**What the task asks**
Find and copy each line of the listing below that has the word "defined" in it.

Exercise inputs START

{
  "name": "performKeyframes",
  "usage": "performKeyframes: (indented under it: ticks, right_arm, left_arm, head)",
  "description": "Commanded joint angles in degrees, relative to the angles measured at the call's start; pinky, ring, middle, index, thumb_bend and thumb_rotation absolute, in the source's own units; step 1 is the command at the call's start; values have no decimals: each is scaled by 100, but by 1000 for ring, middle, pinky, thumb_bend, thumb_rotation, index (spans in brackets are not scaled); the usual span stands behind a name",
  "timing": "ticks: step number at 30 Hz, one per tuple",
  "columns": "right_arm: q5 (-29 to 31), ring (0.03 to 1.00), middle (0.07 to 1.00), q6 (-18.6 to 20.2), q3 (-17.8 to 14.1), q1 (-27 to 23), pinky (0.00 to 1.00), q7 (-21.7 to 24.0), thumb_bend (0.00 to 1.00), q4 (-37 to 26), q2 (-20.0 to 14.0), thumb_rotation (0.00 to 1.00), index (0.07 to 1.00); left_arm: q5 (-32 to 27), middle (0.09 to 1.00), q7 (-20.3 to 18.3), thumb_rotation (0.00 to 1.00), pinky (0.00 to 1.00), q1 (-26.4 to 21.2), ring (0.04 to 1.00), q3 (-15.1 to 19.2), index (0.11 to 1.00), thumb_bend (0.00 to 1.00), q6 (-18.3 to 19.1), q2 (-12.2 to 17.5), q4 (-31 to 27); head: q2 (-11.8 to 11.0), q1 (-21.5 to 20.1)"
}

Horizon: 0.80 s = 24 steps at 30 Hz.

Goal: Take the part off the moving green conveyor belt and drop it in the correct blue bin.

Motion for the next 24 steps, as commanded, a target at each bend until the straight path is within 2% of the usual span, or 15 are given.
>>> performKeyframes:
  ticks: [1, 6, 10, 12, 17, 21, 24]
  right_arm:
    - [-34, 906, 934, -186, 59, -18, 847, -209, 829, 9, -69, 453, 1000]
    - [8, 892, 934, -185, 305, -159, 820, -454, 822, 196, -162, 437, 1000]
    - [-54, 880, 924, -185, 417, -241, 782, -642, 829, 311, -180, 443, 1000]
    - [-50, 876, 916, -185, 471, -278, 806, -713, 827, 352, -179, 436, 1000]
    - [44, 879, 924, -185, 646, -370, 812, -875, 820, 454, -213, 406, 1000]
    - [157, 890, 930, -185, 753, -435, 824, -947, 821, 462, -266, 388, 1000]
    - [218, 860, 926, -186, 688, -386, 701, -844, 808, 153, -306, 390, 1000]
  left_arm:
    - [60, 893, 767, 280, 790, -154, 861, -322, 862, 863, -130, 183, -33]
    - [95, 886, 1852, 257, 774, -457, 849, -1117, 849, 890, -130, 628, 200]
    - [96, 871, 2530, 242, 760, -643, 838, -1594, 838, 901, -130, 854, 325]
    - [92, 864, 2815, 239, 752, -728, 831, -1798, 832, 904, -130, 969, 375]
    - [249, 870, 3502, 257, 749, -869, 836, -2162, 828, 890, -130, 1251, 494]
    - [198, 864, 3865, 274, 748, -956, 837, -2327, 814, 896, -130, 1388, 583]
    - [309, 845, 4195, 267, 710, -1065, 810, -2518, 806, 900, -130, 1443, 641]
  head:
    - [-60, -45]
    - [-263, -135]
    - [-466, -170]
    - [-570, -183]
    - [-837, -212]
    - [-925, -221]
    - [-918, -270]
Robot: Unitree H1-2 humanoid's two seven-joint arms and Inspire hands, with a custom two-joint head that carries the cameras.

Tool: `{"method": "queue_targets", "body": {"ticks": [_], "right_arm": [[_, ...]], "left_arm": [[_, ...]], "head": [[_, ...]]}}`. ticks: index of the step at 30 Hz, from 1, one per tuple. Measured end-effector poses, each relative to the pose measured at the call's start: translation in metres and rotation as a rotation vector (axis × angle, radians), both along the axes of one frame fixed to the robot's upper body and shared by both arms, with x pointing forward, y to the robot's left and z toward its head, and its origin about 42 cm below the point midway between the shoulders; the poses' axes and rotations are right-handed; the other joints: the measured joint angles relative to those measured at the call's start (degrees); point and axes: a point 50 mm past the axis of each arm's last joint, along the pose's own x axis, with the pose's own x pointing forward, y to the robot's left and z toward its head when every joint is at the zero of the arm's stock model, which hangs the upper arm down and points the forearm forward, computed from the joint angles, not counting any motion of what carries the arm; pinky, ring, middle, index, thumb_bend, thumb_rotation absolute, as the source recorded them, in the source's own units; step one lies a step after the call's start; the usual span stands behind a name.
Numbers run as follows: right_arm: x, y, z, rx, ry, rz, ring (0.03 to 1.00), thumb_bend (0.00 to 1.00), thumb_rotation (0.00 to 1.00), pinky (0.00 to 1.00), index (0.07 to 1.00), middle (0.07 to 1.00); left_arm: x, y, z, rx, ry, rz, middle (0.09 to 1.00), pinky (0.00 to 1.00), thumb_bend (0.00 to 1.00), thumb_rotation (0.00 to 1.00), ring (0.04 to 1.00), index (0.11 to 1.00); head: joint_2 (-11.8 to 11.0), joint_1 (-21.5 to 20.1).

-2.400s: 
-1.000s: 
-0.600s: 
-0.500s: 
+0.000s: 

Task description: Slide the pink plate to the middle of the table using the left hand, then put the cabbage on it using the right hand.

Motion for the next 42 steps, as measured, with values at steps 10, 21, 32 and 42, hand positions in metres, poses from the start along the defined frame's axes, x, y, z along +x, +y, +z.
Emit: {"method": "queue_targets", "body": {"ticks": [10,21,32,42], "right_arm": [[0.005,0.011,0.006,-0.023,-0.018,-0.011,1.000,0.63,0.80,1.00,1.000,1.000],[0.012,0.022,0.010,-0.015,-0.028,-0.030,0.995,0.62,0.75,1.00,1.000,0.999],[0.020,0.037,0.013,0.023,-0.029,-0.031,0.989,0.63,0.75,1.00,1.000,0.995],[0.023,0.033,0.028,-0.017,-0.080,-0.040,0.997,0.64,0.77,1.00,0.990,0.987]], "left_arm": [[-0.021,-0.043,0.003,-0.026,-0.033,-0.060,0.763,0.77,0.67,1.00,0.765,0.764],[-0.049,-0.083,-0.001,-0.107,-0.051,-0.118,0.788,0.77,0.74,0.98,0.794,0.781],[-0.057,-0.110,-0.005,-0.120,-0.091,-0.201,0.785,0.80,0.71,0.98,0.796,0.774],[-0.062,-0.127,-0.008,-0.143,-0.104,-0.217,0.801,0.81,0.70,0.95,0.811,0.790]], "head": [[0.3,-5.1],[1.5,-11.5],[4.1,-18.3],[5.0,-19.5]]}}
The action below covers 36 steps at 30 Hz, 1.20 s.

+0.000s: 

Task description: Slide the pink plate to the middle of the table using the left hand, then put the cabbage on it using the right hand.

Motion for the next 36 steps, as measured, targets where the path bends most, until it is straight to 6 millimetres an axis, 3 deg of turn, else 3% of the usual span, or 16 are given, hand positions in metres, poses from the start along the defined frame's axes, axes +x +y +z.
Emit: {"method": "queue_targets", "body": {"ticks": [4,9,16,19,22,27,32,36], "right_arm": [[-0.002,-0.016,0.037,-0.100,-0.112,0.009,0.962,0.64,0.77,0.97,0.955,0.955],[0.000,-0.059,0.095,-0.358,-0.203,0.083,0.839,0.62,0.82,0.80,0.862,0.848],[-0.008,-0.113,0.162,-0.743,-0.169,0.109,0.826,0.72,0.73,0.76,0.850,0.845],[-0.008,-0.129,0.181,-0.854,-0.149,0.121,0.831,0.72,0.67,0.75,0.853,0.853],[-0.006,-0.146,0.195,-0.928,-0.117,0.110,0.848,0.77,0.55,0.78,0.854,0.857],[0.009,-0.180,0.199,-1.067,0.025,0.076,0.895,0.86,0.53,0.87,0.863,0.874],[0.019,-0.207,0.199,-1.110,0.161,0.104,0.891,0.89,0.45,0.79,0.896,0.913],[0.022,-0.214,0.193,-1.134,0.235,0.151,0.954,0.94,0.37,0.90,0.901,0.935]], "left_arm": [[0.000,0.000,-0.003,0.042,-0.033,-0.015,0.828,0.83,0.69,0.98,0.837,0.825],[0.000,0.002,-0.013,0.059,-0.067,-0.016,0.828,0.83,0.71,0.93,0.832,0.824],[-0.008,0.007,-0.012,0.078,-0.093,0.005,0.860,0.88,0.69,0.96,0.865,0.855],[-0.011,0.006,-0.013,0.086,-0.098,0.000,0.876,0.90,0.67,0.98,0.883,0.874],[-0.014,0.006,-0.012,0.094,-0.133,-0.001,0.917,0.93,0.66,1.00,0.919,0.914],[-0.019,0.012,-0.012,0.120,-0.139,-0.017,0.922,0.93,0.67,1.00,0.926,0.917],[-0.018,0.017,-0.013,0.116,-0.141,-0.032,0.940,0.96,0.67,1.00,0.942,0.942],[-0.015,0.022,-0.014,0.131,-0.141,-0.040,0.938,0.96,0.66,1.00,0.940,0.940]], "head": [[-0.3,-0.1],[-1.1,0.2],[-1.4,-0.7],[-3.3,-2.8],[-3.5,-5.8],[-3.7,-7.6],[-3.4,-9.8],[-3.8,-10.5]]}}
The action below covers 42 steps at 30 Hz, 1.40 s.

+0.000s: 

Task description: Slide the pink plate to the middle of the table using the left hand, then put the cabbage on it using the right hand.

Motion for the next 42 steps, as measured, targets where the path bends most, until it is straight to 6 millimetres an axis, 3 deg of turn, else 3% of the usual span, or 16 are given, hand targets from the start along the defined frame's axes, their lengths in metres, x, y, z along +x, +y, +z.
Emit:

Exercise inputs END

**Task response**
Motion for the next 42 steps, as measured, with values at steps 10, 21, 32 and 42, hand positions in metres, poses from the start along the defined frame's axes, x, y, z along +x, +y, +z.
Motion for the next 36 steps, as measured, targets where the path bends most, until it is straight to 6 millimetres an axis, 3 deg of turn, else 3% of the usual span, or 16 are given, hand positions in metres, poses from the start along the defined frame's axes, axes +x +y +z.
Motion for the next 42 steps, as measured, targets where the path bends most, until it is straight to 6 millimetres an axis, 3 deg of turn, else 3% of the usual span, or 16 are given, hand targets from the start along the defined frame's axes, their lengths in metres, x, y, z along +x, +y, +z.

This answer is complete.